(EXTRACTED MATERIAL Opens)

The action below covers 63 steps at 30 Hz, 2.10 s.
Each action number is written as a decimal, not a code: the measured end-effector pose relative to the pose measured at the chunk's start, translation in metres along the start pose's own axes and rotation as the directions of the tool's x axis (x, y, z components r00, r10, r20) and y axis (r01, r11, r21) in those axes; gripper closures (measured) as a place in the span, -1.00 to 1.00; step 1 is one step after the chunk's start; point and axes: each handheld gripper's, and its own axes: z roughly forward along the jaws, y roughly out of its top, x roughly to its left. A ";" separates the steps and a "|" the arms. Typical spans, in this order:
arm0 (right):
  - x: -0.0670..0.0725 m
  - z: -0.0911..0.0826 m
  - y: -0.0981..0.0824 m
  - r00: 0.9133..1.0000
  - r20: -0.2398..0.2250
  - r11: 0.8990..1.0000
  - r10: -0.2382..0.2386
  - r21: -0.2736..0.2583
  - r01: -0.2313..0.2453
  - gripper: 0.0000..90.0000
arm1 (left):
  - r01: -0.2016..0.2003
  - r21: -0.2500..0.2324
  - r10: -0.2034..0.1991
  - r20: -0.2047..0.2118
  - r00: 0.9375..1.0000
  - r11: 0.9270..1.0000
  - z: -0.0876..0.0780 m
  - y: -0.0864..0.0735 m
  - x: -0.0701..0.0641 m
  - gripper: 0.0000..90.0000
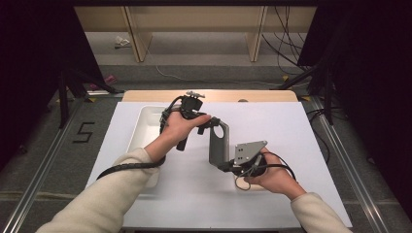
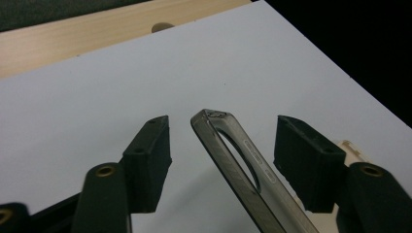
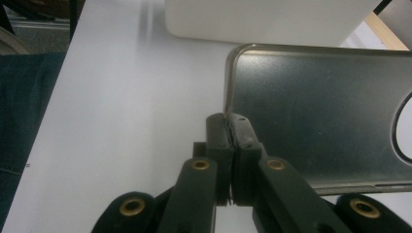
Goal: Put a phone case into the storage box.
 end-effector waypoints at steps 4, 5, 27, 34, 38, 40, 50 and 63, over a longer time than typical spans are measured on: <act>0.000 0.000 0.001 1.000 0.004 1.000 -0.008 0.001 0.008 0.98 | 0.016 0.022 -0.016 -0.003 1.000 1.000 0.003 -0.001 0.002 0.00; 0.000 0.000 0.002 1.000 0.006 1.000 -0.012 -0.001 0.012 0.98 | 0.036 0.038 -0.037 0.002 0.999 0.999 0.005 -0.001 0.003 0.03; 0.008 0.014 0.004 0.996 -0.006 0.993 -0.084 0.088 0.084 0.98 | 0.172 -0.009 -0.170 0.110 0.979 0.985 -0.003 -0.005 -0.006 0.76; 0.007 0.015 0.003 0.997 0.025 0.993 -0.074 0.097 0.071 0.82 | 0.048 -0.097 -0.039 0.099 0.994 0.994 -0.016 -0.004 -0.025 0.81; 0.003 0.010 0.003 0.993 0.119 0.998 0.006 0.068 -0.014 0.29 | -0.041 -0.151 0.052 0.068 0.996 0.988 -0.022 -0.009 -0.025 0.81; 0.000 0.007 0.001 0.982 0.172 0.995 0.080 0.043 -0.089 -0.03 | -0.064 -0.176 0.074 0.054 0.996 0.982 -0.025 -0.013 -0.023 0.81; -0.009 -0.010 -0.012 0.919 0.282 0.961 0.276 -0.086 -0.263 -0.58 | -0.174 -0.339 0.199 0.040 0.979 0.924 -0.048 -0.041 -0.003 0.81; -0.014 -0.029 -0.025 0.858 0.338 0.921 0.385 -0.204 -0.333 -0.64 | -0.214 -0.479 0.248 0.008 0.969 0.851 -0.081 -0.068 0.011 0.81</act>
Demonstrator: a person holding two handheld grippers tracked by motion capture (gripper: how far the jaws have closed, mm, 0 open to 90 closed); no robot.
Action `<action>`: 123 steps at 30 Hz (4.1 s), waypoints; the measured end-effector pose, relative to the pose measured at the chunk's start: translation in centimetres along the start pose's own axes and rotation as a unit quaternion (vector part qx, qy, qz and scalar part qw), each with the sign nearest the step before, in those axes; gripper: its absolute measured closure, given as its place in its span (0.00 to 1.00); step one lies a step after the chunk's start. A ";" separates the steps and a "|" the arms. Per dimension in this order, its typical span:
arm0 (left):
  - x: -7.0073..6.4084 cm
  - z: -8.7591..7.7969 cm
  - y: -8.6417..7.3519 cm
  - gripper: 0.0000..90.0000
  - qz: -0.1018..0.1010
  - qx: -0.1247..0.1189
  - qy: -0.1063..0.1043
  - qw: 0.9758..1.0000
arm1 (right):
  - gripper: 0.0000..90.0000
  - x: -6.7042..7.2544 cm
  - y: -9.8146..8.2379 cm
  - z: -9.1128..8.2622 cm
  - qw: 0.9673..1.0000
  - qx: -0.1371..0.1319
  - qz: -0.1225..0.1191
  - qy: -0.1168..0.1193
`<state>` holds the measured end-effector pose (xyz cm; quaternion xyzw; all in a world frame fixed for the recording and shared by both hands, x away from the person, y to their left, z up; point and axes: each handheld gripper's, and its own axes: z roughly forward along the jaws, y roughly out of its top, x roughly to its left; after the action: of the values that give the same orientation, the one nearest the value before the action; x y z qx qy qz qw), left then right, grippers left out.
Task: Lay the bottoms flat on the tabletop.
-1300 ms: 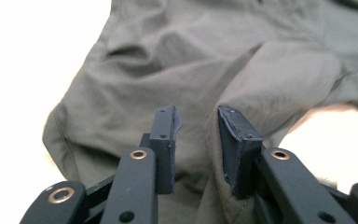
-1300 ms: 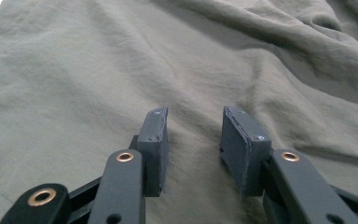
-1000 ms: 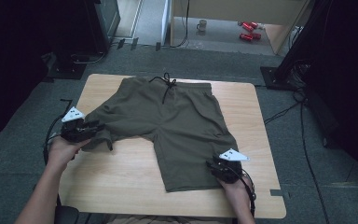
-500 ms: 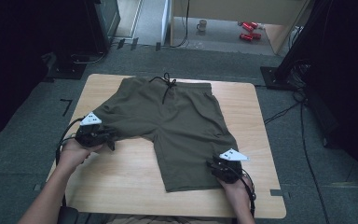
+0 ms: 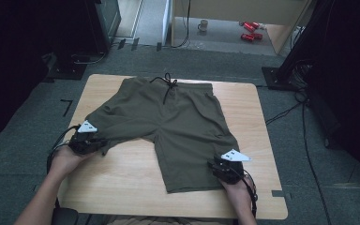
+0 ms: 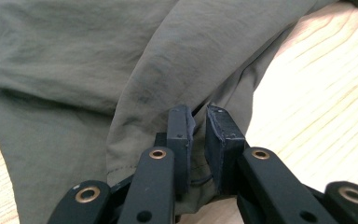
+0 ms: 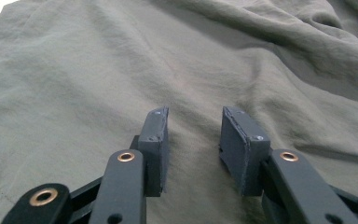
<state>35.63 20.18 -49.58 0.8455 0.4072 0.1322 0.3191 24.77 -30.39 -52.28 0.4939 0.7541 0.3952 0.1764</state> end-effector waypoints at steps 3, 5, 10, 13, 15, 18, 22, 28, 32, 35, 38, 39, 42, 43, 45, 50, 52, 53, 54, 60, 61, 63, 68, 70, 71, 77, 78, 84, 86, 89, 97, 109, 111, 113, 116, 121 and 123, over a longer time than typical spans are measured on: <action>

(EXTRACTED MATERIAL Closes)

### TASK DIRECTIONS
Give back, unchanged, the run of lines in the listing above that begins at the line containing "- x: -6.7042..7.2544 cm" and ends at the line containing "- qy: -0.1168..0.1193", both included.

### RESULT BELOW
  - x: -6.7042..7.2544 cm
  - y: -9.8146..8.2379 cm
  - z: -9.1128..8.2622 cm
  - qw: 0.9673..1.0000
  - qx: -0.1371..0.1319
  - qz: -0.1225..0.1191
  - qy: -0.1168..0.1193

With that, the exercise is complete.